- _Work task_
Set down every record below exactly as written.

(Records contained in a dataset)
---

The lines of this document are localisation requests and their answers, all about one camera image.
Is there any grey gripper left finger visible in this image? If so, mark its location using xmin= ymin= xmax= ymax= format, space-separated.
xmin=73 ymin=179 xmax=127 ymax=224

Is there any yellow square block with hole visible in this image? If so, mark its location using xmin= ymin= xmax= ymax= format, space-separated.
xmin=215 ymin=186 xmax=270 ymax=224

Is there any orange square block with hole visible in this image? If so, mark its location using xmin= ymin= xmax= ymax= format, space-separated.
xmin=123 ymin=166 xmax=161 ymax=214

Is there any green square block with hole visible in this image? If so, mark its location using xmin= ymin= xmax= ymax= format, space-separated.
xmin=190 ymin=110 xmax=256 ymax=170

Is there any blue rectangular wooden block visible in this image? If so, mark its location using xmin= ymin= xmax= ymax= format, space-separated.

---

- _Response area_
The lines of this document are localisation requests and their answers, all about one camera image.
Is there any grey gripper left finger visible in this image? If so, mark its location using xmin= ymin= xmax= ymax= format, space-separated.
xmin=73 ymin=179 xmax=127 ymax=224

Is there any yellow square block with hole visible in this image? If so, mark its location using xmin= ymin= xmax= ymax= format, space-separated.
xmin=215 ymin=186 xmax=270 ymax=224

Is there any orange square block with hole visible in this image? If so, mark its location using xmin= ymin= xmax= ymax= format, space-separated.
xmin=123 ymin=166 xmax=161 ymax=214

Is there any green square block with hole visible in this image? If so, mark its location using xmin= ymin= xmax= ymax= format, space-separated.
xmin=190 ymin=110 xmax=256 ymax=170

Is there any blue rectangular wooden block visible in this image? If so, mark its location using xmin= ymin= xmax= ymax= format, space-separated.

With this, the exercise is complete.